● Instructions for the task:
Images do not belong in the copy. Set down all the entries exactly.
──────── Stored data ────────
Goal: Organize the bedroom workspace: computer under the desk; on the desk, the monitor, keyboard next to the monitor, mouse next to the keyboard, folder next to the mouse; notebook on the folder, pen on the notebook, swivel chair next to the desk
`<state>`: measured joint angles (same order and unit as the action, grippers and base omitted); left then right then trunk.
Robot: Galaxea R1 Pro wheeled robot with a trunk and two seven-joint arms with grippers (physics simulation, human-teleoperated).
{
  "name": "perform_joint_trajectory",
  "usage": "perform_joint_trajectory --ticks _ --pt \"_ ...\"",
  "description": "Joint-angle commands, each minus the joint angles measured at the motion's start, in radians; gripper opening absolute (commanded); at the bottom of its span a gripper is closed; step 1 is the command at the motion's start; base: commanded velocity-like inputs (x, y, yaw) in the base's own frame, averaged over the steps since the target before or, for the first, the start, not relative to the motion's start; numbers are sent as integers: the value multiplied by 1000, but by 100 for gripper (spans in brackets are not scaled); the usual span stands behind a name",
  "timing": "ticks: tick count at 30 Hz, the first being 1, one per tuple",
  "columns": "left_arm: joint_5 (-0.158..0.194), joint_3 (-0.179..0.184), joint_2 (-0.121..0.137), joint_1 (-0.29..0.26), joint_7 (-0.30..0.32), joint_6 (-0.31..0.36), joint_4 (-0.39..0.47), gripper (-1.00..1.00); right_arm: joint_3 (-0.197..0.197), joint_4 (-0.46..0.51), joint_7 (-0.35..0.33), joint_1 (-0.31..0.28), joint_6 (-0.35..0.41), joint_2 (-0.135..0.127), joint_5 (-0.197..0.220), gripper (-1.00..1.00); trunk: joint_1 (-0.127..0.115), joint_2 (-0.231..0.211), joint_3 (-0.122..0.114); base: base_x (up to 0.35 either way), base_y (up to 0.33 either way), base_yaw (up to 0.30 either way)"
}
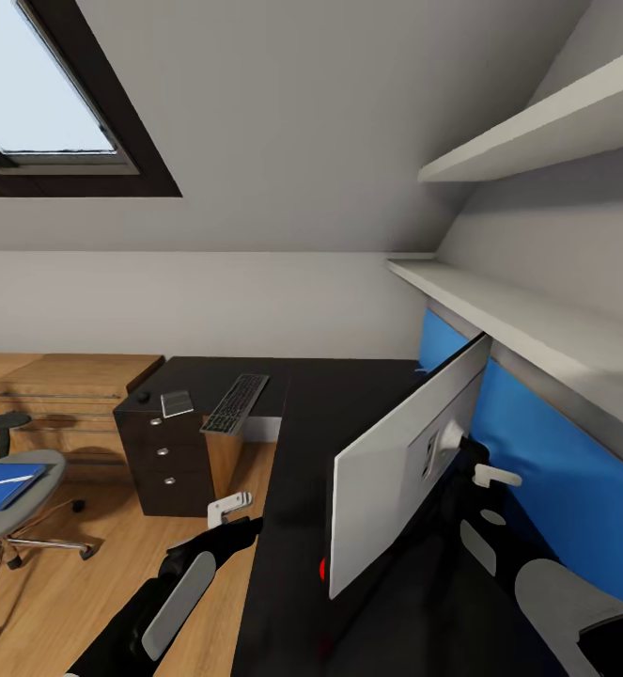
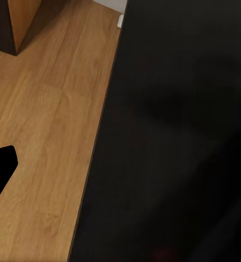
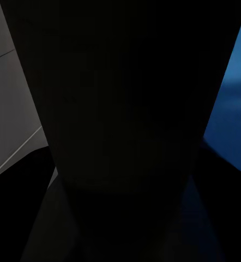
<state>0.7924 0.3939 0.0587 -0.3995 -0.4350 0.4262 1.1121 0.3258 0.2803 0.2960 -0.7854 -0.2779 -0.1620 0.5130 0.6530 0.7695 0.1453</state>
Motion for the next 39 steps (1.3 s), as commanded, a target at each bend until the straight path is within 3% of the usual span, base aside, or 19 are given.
perform_joint_trajectory --ticks 1,32,39 --pt "10 3 1 -1 -10 0 2 100 9 2 5 -2 -3 -1 -2 -100 0 2 1 0 0 0" --pt "11 5 1 -2 -9 0 2 100 10 3 5 -2 -4 -1 -4 -100 0 2 1 15 -6 0" --pt "11 5 1 -1 -9 0 2 100 9 3 5 -2 -3 -1 -32 -100 0 2 1 1 0 0"
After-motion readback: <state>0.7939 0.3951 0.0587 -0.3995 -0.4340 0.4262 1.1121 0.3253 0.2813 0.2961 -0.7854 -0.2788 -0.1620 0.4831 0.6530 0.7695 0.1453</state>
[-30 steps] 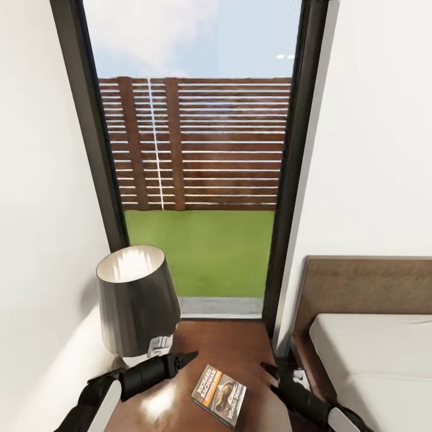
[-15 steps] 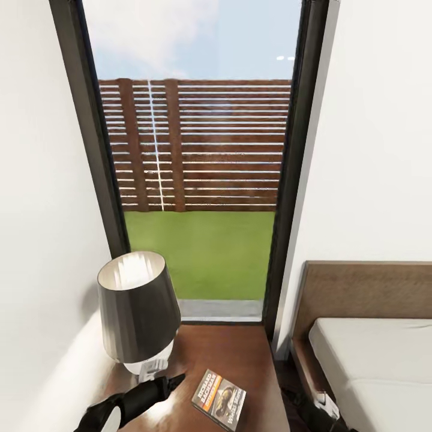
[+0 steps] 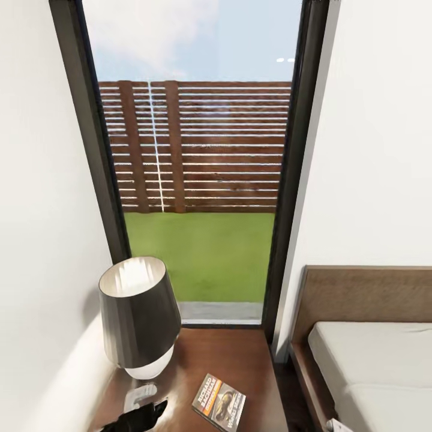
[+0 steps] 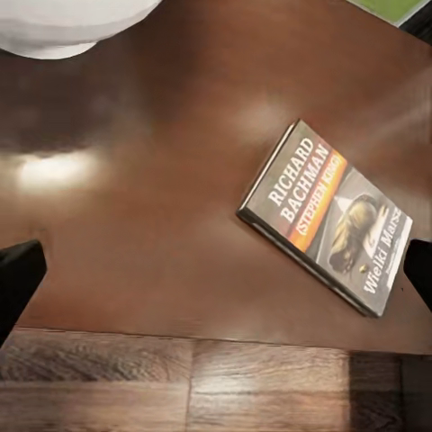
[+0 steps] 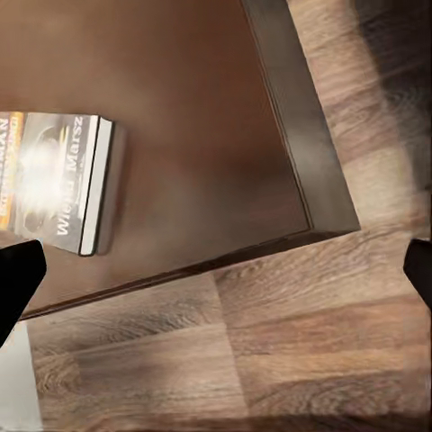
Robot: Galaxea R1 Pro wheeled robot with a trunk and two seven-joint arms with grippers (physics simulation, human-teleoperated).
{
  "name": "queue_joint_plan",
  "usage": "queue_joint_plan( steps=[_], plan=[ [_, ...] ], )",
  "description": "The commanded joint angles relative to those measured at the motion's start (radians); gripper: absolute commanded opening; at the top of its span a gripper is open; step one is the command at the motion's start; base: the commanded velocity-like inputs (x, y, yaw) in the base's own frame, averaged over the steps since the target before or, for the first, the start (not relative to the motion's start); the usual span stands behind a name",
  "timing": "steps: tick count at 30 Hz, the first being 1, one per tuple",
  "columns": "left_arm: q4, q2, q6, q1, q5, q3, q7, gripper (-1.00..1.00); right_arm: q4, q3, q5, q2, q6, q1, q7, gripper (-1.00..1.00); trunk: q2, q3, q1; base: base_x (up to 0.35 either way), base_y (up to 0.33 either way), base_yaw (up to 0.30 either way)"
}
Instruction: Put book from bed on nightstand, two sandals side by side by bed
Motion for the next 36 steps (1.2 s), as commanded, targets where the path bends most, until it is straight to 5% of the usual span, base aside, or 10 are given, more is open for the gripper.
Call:
queue_joint_plan(
  steps=[1,5,10,16,24,29,36],
  plan=[
    [0.018,0.001,0.004,0.0,0.011,-0.002,0.01,1.0,0.003,0.006,0.027,0.001,0.002,-0.001,-0.023,1.0,0.007,0.002,-0.004,0.0,0.0,0.0],
    [0.069,0.001,-0.022,0.0,0.011,-0.002,0.031,1.0,0.003,0.007,0.08,0.004,0.002,0.0,-0.102,1.0,0.035,0.015,-0.019,0.0,0.0,0.0],
    [0.141,0.001,-0.095,0.0,0.011,-0.003,0.107,1.0,0.003,0.007,0.092,0.004,0.002,0.002,-0.174,1.0,0.07,0.03,-0.039,0.0,0.0,0.0],
    [0.243,0.002,-0.159,0.0,0.01,-0.003,0.157,1.0,0.004,0.007,0.094,0.005,0.002,0.003,-0.188,1.0,0.112,0.049,-0.062,0.0,0.0,0.0],
    [0.493,0.001,-0.378,0.004,0.011,-0.003,0.168,1.0,0.044,0.007,0.094,0.006,0.002,0.005,-0.19,1.0,0.168,0.074,-0.092,0.0,0.0,0.0],
    [0.618,0.001,-0.409,0.01,0.012,-0.003,0.168,1.0,0.046,0.006,0.094,0.006,0.002,0.017,-0.19,1.0,0.203,0.09,-0.111,0.0,0.0,0.0],
    [0.638,0.021,-0.416,0.036,0.015,-0.002,0.169,1.0,0.046,0.006,0.094,0.006,0.002,0.043,-0.189,1.0,0.252,0.112,-0.138,0.0,0.0,0.0]
  ],
)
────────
● Problem solution:
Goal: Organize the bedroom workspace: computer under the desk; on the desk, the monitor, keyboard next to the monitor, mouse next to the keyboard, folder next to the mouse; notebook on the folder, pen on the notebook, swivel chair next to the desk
`<state>`: measured joint angles (same order and unit as the action, grippers and base omitted); left then right then trunk.
Robot: Galaxea R1 Pro wheeled robot with a trunk and two seven-joint arms with grippers (physics simulation, human-teleoperated).
{
  "name": "perform_joint_trajectory",
  "usage": "perform_joint_trajectory --ticks _ --pt \"_ ...\"",
  "description": "Joint-angle commands, each minus the joint angles measured at the motion's start, in radians; gripper opening absolute (commanded); at the bottom of its span a gripper is closed; step 1 is the command at the motion's start; base: commanded velocity-like inputs (x, y, yaw) in the base's own frame, averaged over the steps since the target before or, for the first, the start, not relative to the motion's start; numbers are sent as integers: the value multiplied by 1000, but by 100 for gripper (spans in brackets are not scaled); the usual span stands behind a name",
  "timing": "ticks: tick count at 30 Hz, the first being 1, one per tuple",
  "columns": "left_arm: joint_5 (-0.158..0.194), joint_3 (-0.179..0.184), joint_2 (-0.121..0.137), joint_1 (-0.29..0.26), joint_7 (-0.30..0.32), joint_6 (-0.31..0.36), joint_4 (-0.39..0.47), gripper (-1.00..1.00); right_arm: joint_3 (-0.197..0.197), joint_4 (-0.46..0.51), joint_7 (-0.35..0.33), joint_1 (-0.31..0.28), joint_6 (-0.35..0.41), joint_2 (-0.135..0.127), joint_5 (-0.197..0.220), gripper (-1.00..1.00); trunk: joint_1 (-0.127..0.115), joint_2 (-0.231..0.211), joint_3 (-0.122..0.114); base: base_x (up to 0.35 either way), base_y (up to 0.33 either way), base_yaw (up to 0.30 either way)"
}
<state>0.7924 0.3939 0.0587 -0.3995 -0.4350 0.4262 1.1121 0.3258 0.2803 0.2960 -0.7854 -0.2779 -0.1620 0.5130 0.6530 0.7695 0.1453</state>
Motion for the next 39 steps (1.3 s), as commanded, a target at each bend until the straight path is within 3% of the usual span, base aside, or 19 are given.
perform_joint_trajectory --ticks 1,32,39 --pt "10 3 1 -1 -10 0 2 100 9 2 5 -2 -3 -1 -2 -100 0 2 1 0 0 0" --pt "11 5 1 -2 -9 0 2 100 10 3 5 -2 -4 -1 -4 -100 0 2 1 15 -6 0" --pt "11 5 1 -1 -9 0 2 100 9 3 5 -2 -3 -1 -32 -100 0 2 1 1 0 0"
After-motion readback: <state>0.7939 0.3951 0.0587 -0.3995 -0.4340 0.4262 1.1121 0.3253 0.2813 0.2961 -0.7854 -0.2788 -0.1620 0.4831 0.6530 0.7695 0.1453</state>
[-30 steps] 
[-15 steps] 
[+0 steps] 
[+0 steps] 
[+0 steps] 
Robot: Galaxea R1 Pro wheeled robot with a trunk and two seven-joint arms with grippers (physics simulation, human-teleoperated).
{
  "name": "queue_joint_plan",
  "usage": "queue_joint_plan( steps=[_], plan=[ [_, ...] ], )",
  "description": "The commanded joint angles relative to those measured at the motion's start (radians); gripper: absolute commanded opening; at the top of its span a gripper is open; step one is the command at the motion's start; base: the commanded velocity-like inputs (x, y, yaw) in the base's own frame, averaged over the steps since the target before or, for the first, the start (not relative to the motion's start); the usual span stands behind a name",
  "timing": "steps: tick count at 30 Hz, the first being 1, one per tuple",
  "columns": "left_arm: q4, q2, q6, q1, q5, q3, q7, gripper (-1.00..1.00); right_arm: q4, q3, q5, q2, q6, q1, q7, gripper (-1.00..1.00); trunk: q2, q3, q1; base: base_x (up to 0.35 either way), base_y (up to 0.33 either way), base_yaw (up to 0.30 either way)"
}
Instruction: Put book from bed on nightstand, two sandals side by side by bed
Motion for the next 36 steps (1.2 s), as commanded, targets where the path bends most, until it is straight to 5% of the usual span, base aside, or 10 are given, more is open for the gripper.
Call:
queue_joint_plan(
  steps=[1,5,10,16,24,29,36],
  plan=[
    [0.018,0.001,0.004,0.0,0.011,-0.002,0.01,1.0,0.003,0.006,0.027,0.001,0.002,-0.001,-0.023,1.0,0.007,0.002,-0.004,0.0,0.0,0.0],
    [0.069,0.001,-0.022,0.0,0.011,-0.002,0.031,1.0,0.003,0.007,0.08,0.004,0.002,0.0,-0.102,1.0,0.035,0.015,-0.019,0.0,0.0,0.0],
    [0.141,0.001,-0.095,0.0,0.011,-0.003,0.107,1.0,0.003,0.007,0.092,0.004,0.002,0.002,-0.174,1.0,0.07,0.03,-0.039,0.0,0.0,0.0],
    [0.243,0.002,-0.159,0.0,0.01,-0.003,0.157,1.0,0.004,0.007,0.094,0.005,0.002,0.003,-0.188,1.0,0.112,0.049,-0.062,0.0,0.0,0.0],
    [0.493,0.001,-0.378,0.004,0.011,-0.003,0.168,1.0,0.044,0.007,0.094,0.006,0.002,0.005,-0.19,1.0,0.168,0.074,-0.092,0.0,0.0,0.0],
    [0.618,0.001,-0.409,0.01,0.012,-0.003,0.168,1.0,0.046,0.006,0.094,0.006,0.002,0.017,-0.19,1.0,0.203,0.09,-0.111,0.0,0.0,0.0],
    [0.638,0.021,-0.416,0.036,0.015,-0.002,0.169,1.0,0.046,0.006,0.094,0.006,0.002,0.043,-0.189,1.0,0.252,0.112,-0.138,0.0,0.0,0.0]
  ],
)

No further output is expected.